问题
Another recent C# interview question I had was if I knew what Boxing and Unboxing is. I explained that value types are on Stack and reference types on Heap. When a value is cast to a reference type, we call it boxing and vice versa.
Then he asked me to calculate this:
int i = 20;
object j = i;
j = 50;
What is i?
I messed it up and said 50, where its actually 20. Now I think understand it why, however when I was playing with different combinations I was surprised to see this:
Object a = 1; // Boxing
Object b = a; // referencing the pointer on stack to both objects on heap
a = 2; // Boxing
I was expecting to see b == 2 as well, but it isn't, why? Is it because the second boxing destroys and replaces the whole a object on the heap?

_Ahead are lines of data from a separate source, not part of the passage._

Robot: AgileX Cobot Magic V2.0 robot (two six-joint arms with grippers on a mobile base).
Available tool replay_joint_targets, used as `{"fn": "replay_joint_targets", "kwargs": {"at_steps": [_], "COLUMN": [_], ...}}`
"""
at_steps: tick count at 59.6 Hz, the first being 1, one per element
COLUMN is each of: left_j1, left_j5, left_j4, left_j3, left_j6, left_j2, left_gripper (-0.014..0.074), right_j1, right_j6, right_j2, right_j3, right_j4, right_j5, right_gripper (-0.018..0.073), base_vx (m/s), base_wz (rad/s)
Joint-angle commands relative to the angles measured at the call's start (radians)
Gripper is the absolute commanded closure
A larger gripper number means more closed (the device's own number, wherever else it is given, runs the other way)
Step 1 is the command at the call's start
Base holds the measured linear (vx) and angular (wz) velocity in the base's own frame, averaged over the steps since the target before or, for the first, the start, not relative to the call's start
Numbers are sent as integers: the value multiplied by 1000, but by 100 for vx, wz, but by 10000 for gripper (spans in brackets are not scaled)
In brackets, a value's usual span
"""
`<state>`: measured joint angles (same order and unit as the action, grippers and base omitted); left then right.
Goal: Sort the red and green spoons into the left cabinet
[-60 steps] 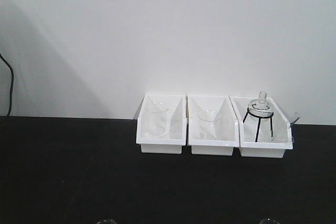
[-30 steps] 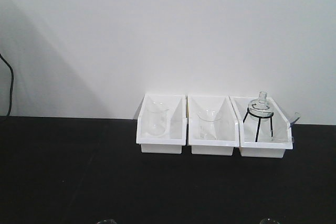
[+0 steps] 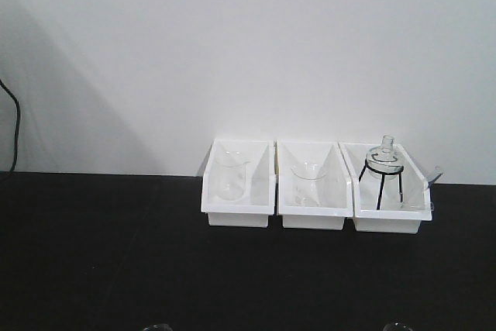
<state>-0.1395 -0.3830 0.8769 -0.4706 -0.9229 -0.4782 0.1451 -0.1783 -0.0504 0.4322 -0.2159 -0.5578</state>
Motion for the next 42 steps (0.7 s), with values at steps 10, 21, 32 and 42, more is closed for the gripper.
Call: {"fn": "replay_joint_targets", "kwargs": {"at_steps": [10, 21, 32, 42], "left_j1": [-1, -1, -1, -1], "left_j5": [52, 52, 52, 52], "left_j4": [32, 32, 32, 32], "left_j3": [-27, -27, -27, -27], "left_j6": [8, 8, 8, 8], "left_j2": [0, 0, 0, 0], "left_gripper": [596, 596, 596, 596], "right_j1": [-3, -3, -3, -3], "right_j6": [7, 7, 7, 7], "right_j2": [-14, -14, -14, -14], "right_j3": [30, 30, 30, 30], "right_j4": [-12, -12, -12, -12], "right_j5": [72, 72, 72, 72], "right_gripper": [564, 564, 564, 564], "base_vx": [0, -2, -7, -14], "base_wz": [1, 1, -1, 2]}}
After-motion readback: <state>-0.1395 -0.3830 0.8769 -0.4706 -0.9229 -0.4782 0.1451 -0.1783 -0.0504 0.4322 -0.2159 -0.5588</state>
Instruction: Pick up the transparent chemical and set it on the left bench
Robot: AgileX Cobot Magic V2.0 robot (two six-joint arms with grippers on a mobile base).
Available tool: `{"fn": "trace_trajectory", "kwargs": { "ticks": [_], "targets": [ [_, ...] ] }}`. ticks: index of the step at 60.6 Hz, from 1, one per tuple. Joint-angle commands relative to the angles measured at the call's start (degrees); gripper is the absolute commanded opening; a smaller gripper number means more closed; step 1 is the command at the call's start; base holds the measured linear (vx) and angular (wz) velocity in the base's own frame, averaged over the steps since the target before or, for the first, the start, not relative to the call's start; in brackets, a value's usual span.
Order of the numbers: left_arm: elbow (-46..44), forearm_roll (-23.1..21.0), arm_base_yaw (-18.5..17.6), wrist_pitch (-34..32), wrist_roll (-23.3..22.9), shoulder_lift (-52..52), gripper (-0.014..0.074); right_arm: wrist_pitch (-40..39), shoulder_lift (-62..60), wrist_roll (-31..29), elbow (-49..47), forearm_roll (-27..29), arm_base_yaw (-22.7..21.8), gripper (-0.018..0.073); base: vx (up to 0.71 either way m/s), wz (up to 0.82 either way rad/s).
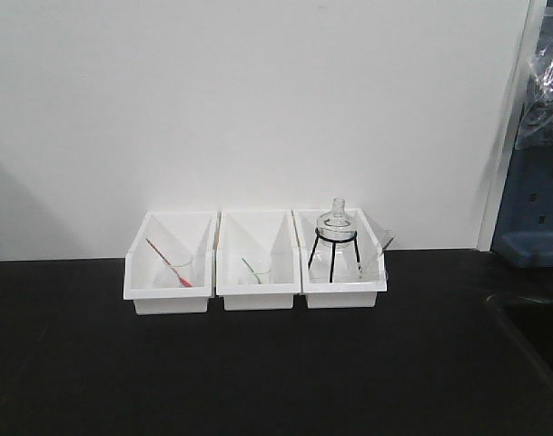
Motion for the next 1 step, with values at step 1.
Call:
{"fn": "trace_trajectory", "kwargs": {
  "ticks": [1],
  "targets": [
    [0.93,-0.04,-0.10,-4.49,-0.45,-1.10,-0.0004,-4.68,-0.77,-0.41,0.37,-0.15,-0.26,-0.0007,0.00,0.00]
  ]
}}
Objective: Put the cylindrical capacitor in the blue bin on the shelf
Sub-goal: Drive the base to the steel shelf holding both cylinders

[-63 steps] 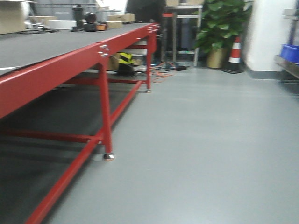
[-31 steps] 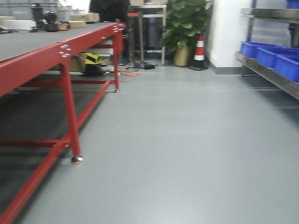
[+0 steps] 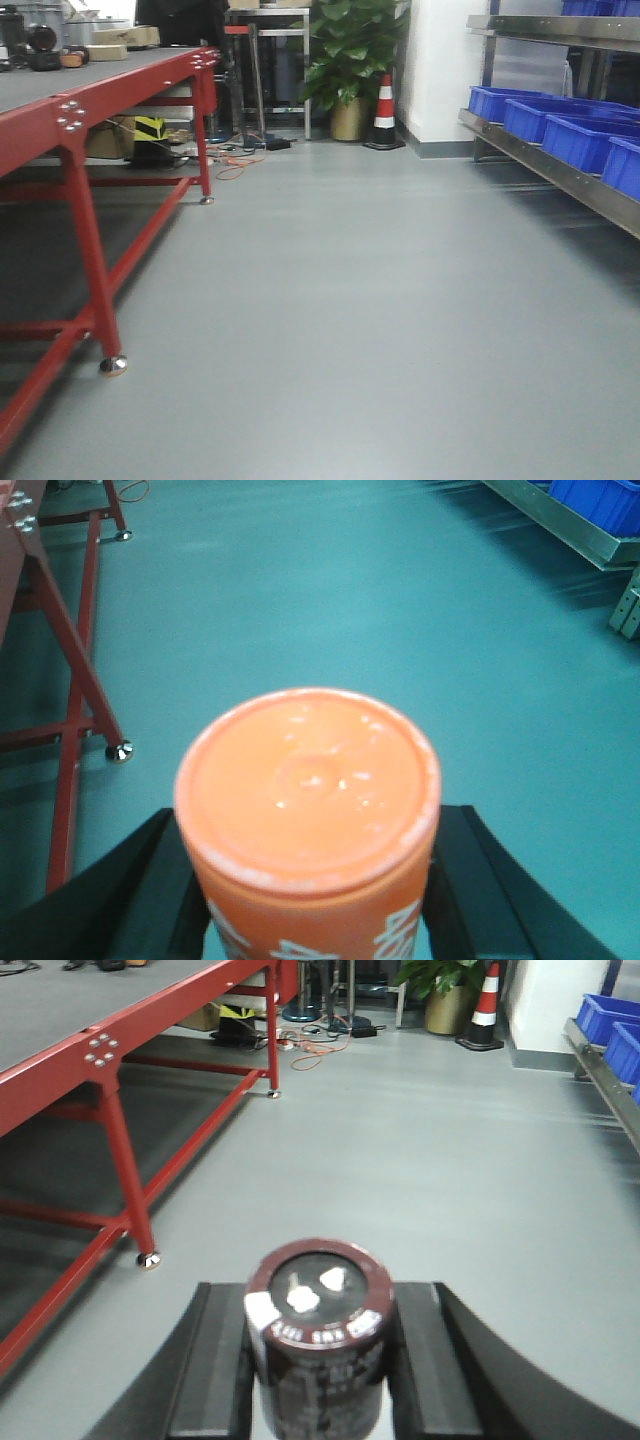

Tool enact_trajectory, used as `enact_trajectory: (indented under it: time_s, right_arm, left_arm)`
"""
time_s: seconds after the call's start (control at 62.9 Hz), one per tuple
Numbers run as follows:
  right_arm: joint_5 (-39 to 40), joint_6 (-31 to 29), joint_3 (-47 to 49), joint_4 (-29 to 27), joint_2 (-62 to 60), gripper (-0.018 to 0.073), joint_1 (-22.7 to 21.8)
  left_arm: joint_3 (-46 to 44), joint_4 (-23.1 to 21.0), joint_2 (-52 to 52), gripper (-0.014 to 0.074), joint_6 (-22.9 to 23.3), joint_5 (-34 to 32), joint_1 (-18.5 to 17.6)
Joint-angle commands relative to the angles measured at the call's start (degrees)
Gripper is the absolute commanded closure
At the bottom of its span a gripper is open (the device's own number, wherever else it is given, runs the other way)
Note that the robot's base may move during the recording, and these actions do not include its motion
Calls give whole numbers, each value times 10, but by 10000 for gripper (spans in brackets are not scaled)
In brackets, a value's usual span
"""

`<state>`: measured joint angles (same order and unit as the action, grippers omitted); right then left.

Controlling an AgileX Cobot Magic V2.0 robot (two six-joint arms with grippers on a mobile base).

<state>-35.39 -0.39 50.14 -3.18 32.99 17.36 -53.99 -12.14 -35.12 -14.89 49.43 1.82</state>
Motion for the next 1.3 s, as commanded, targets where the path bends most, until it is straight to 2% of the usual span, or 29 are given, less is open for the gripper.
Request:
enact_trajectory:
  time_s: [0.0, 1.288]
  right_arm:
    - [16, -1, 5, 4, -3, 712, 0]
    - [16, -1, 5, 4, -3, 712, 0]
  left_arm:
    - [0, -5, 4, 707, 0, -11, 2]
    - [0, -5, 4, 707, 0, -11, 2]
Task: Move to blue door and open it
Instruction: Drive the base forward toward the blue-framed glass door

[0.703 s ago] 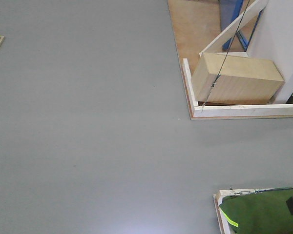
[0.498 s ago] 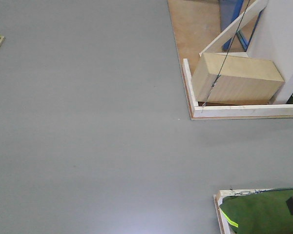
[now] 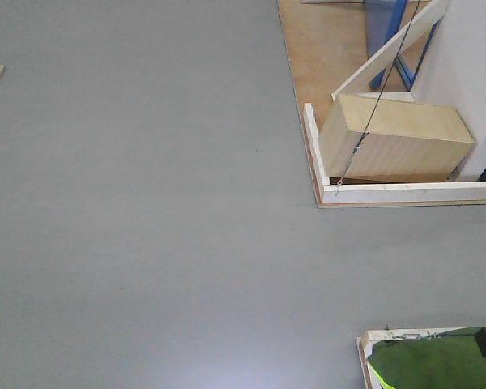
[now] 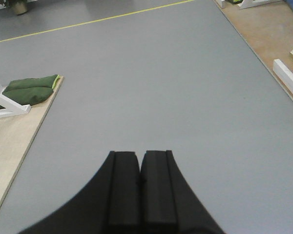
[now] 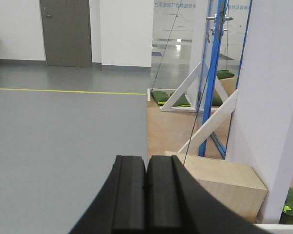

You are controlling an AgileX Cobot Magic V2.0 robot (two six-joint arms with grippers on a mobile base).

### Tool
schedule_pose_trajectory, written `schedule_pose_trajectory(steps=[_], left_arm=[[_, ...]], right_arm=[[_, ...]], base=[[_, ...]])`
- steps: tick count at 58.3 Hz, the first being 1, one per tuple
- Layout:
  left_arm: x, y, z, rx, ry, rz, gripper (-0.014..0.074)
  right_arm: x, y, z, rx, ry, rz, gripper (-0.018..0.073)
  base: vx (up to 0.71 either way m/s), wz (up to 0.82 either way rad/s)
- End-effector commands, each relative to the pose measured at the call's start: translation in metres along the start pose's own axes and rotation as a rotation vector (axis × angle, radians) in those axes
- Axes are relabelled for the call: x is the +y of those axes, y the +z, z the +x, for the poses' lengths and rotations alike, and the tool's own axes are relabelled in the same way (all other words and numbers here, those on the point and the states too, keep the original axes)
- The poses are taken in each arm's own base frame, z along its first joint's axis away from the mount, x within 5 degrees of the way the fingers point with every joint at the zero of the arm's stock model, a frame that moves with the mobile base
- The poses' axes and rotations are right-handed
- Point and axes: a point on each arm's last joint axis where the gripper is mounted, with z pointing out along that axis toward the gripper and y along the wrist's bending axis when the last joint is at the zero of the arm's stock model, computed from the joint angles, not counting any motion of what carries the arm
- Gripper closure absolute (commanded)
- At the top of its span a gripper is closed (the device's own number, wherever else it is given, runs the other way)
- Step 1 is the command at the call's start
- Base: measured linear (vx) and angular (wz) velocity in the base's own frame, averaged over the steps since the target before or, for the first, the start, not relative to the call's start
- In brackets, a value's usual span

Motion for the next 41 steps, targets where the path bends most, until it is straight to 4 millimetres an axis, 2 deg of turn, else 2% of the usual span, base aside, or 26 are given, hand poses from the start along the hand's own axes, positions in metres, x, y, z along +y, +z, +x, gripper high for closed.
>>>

Because if I do this, it's fine:
public class TT
{
public int x;
}
TT t = new TT();
t.x = 1;
TT t2 = new TT();
t2.x = 2;
t = t2;
t.x = 3;
What is t2.x? It should be 3, and it is. But this is not an example of boxing / unboxing at all, is this correct? So how would you summarize this?
Could the values ever become the same in a boxing/unboxing conversion as above?
回答1:
You're right the second assignment replaces the first. It doesn't change the boxed value.
Your example doesn't make use of boxing. The value (int) is stored as an int and not boxed.
No, boxing still keeps the immutability guarantee.
回答2:
Very short: boxing means creating a new instance of a reference type. If you know this, you understand that one instance does not change by creating another.
What you are doing with a = 2 is not changing the value in the 'box', you are creating a new instance of a reference type. So why should anything else change?
回答3:
I was expecting to see b == 2 as well, but it isn't, why? is it because the second boxing destroys and replaces the whole (a)-object on heap?
No, not exactly. It leaves the object as it is on the heap (as the b variable is also referencing it) and creates a new object for the new value, which the a variable will reference.
You are right that your second example does not use boxing. You can't access a value that is boxed in any other way than unboxing it, so there is no way to change a boxed value.
Not even a mutable struct like Point can be changed when boxed. To access the properties of the struct you have to unbox it, so you can't change the boxed struct in place.
回答4:
Here's another interesting variation that supports Stefan's comments:
int i = 2;
object a = i; // Boxing
object b = a; // Referencing same address on heap as 'a', b == a
b = i; // New boxing on heap with reference new address, b != a
回答5:
b is still 1 because b is a reference that still points to the object on the heap with a value of 1. a is 2 because you assigned it to a new object on the heap with a value of 2.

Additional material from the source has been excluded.